The longest period of time we've gone without sex (while married) was over a year. Yes, it did put some strain on our relationship, but we talked it through, and our emotional bond is stronger than that. I no longer take the same medication I was on, and my sex drive has majorly improved. Although, I still have periods where I am not interested in sex whatsoever. My husband is very understanding, possibly more than he needs to be, and tries not to put too much pressure on me. I have offered up "duty booty" upon occasion, but he has no interest in having sex with me unless I'm having a good time.

On the other hand, I have a very close friend who had her marriage fall apart for a number of reasons, not the least of which is that her husband felt it was her duty to keep him sexually pleased. If they weren't having sex at least a few times a week (whether she wanted to or not), there'd be hell to pay. Their mismatched senses of duty and obligation regarding their sex life played a big part in driving them apart.

My point is, we don't know the whole story. We don't know her reasons, and we don't know at all how he feels about it. I honestly believe from experience that marriage without sex is workable, and there are a lot of other driving factors in a good marriage beyond sex. Everyone has different issues and expectations, and they'll work out what's best for them eventually.
05/30/2012
Contributor: Noelle Noelle
WTH??????? WHY??? Is she crazy???
06/23/2012
Contributor: pasdechat pasdechat
I'm a little alarmed by how quickly a lot of people seem to be judging this woman. The mere fact that she, for some reason that none of us knows anything about, doesn't want to have sex with her husband isn't necessarily a sign that there is something psychologically wrong with her.

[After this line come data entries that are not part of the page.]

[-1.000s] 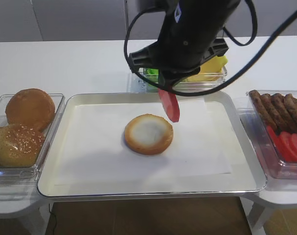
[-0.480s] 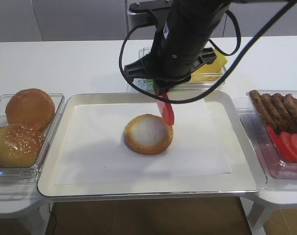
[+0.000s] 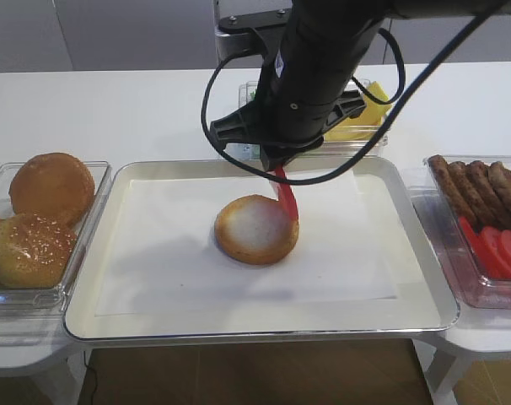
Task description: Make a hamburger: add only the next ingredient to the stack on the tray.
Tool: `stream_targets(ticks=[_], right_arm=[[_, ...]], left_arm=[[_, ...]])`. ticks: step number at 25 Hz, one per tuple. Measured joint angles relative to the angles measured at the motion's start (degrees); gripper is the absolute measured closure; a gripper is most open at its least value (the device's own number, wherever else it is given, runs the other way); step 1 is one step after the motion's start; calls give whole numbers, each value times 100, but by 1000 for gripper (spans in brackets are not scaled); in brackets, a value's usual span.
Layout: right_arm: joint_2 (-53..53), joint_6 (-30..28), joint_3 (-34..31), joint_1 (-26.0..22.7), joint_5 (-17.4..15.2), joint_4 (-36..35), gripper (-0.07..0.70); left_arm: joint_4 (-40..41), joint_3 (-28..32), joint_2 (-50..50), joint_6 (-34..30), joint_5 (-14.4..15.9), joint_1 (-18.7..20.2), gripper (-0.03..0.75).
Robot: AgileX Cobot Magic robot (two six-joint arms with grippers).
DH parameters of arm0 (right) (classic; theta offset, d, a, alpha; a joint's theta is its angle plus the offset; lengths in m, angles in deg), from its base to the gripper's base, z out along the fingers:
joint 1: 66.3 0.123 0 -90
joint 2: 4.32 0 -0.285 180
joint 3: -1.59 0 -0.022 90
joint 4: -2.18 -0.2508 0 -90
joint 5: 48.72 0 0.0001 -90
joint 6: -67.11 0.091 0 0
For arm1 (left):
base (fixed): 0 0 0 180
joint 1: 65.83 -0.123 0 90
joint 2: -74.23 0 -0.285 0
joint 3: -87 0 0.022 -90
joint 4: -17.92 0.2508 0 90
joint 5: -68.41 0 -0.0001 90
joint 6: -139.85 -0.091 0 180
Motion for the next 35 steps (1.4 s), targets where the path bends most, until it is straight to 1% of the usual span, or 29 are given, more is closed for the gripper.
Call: stream_targets(ticks=[3,5,10,15,20,22,29,33,35], right_arm=[[0,0,0,0,0,-20,554],[0,0,0,0,-11,-20,528],[2,0,0,0,-124,-37,370],[12,0,0,0,-147,-71,307],[12,0,0,0,-147,-210,190],[12,0,0,0,-147,-267,155],[12,0,0,0,-147,-341,67],[12,0,0,0,-172,-392,52],[12,-38,0,0,-261,-416,50]], left_arm=[[0,0,0,0,0,0,422],[0,0,0,0,0,0,422],[0,0,0,0,0,0,422],[0,0,0,0,0,0,422],[0,0,0,0,0,0,422],[0,0,0,0,0,0,422],[0,0,0,0,0,0,422],[0,0,0,0,0,0,422],[0,0,0,0,0,0,422]])
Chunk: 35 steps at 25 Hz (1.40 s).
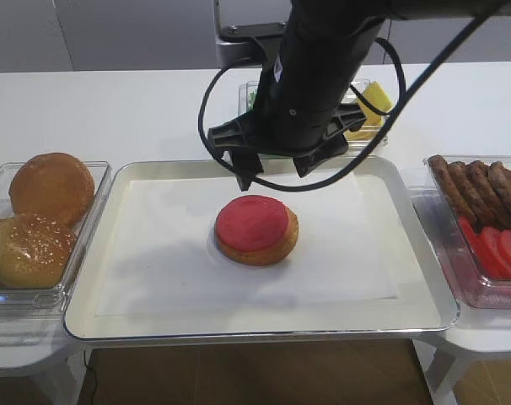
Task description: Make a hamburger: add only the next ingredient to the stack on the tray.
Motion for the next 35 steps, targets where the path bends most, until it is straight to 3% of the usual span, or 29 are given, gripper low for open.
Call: stream_targets(ticks=[5,11,17,22,27,35], right_arm=[[-11,-383,189,-128,-682,22,59],[-445,-716,225,-828,-1489,35,97],[-1237,-851,-143,-1762,-1652,-22,99],[-2087,-952,-1001,-2327,-1652,-119,103],[-3176,-929,-1936,-2390,-1672,-190,107],[-5443,-854,-2985,-2390,-1985,-357,109]], left_arm=[[0,0,0,0,0,0,422],[0,0,0,0,0,0,422],[0,0,0,0,0,0,422],[0,0,0,0,0,0,422],[0,0,0,0,0,0,422],[0,0,0,0,0,0,422]])
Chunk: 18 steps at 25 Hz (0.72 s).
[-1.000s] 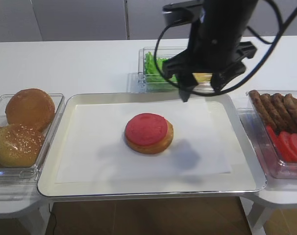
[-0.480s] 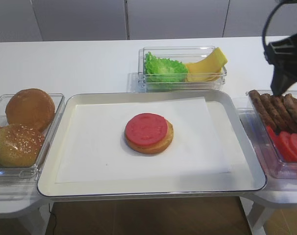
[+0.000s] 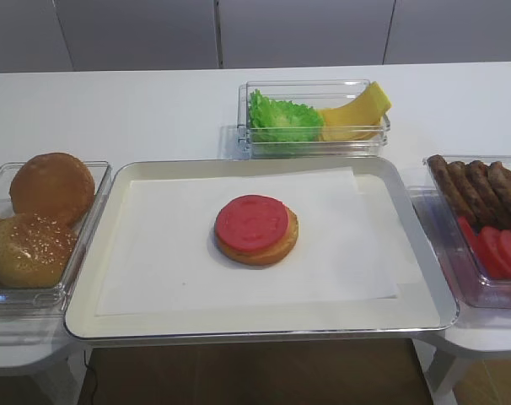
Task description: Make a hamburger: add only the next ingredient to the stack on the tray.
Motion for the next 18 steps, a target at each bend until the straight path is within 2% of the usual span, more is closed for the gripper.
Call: stream_targets(ticks=[7,18], right_arm=[[-1940,10,-483,0,-110,43,110],[-4053,-719,-1211,0,-177,43,118]], left_arm=[[0,0,0,0,0,0,422],[0,0,0,0,0,0,422]])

For one thing, we have no idea what kind of relationship the couple had before they were married, and whether they ever discussed the issue of sex. If she made it clear before the marriage that she was uncomfortable with it--for whatever reason--and still feels she isn't ready for it, I don't think her husband has any right to complain (and certainly not to cheat!). Yes, a lack of sex could put a strain on a relationship, but if he loves her, presumably he would wait until she's ready.

As for why she would have gotten married if she didn't want to have sex...well, I can think of plenty of reasons. Aside from any financial motivations, it is possible that she's asexual but genuinely loves her husband and wants to be in a committed relationship with him. Or, again, it could be that she knows she will be ready for sex at some point but didn't want to wait that long to make the relationship official.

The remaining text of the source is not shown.